Prima di proseguire riporteremo di seguito il testo della poesia scritta da tal Gianni Pugliese, che l’agente di Polizia penitenziaria ha postato su Facebook, dal titolo “La fine non ha fine“.

Ho superato il limite, stanchezza fisica e mentale.
Ho superato il livello di guardia.
Ho finito pazienza, correttezza, educazione.
La rabbia è praticamente inevitabile.
Giorno dopo giorno,
mesi su mesi,
stronzi su stronzi,
casini su casini,
ho riempito il colmabile.
Troverò la soluzione per far esplodere tutto la mia rabbia e nervosismo,
tirerò su muraglie per salvare le persone a me care,
ma non tutte faranno in tempo a salvarsi.
Una settimana di fuoco,
una settimana di vero inferno,
una settimana decisiva.
Provocherò sicuramente cause,
con la conseguenza dell’effetto,
ma aspetto l’effetto,
mi sento incrollabile,
imponente,
intoccabile.
Distruggerò quei colpevoli,
risorgerò nel meglio,
con conoscenza,
virtù e,
accuratezza.
Così potrò infine,
scrivere la parola fine.

Ora, anche ammettendo che l’Ispettore abbia agito in buona fede, preoccupato per l’equilibrio psicologico del collega, non si capisce per quale motivo – dopo quasi un mese dal fatto – l’agente in questione non sia stato ancora sottoposto ad alcun tipo di accertamento sanitario, anche se il comandante di reparto del poliziotto, nel richiedere il ritiro dell’arma, contestualmente richiedeva una “valutazione dell’idoneità psico-fisica dell’interessato”.
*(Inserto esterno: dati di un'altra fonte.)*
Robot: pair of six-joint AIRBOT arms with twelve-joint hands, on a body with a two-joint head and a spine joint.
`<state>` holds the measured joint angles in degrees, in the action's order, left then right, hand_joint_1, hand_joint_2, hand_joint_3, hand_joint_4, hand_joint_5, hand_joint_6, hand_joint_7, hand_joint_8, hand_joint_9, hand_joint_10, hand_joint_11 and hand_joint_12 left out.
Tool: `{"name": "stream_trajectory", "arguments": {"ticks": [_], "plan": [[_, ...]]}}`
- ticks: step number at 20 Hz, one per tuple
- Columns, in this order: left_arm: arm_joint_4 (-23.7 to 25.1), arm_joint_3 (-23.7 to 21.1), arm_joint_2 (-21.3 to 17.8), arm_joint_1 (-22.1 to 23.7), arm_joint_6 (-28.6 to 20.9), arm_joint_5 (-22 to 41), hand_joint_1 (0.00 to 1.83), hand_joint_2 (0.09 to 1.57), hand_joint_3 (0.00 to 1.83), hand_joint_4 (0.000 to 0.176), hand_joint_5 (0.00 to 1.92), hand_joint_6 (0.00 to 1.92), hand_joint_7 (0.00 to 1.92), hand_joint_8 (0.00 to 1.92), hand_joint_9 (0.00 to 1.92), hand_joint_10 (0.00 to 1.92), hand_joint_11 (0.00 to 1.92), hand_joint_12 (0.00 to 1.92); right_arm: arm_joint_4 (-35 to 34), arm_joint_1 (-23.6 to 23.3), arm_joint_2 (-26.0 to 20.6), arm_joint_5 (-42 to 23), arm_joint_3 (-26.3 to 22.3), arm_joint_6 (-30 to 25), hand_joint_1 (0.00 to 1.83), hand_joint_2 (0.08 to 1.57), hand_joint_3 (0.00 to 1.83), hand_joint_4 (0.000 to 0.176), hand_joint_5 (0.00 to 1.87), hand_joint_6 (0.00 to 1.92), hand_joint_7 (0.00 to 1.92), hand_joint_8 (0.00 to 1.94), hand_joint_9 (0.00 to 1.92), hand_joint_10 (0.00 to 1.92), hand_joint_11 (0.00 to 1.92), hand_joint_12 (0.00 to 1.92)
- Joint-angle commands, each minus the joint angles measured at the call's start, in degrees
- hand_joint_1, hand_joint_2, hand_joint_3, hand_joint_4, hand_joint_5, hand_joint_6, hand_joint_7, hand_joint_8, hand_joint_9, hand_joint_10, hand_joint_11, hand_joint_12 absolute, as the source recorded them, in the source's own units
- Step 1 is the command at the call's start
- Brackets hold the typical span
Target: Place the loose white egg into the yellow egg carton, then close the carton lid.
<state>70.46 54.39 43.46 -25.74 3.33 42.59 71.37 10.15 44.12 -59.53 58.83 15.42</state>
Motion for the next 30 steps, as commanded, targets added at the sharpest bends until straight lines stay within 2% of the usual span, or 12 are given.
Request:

L’agente, dal canto suo, racconta che “in nove anni di servizio mai un disciplinare” ma di averne subito uno, ultimamente, perchè «avevo messo un “Mi piace” ad un post della pagina Facebook STORIE DI POLIZIA PENITENZIARIA poiché – spiega – secondo l’amministrazione il “Like” equivaleva ad una condivisione del pensiero scritto in quel post e – quindi – denigravo l’amministrazione penitenziaria».

Per la sua attività “social” adesso l’agente rischia la sospensione ma intanto ha dato mandato ad un legale per assisterlo nella vicenda.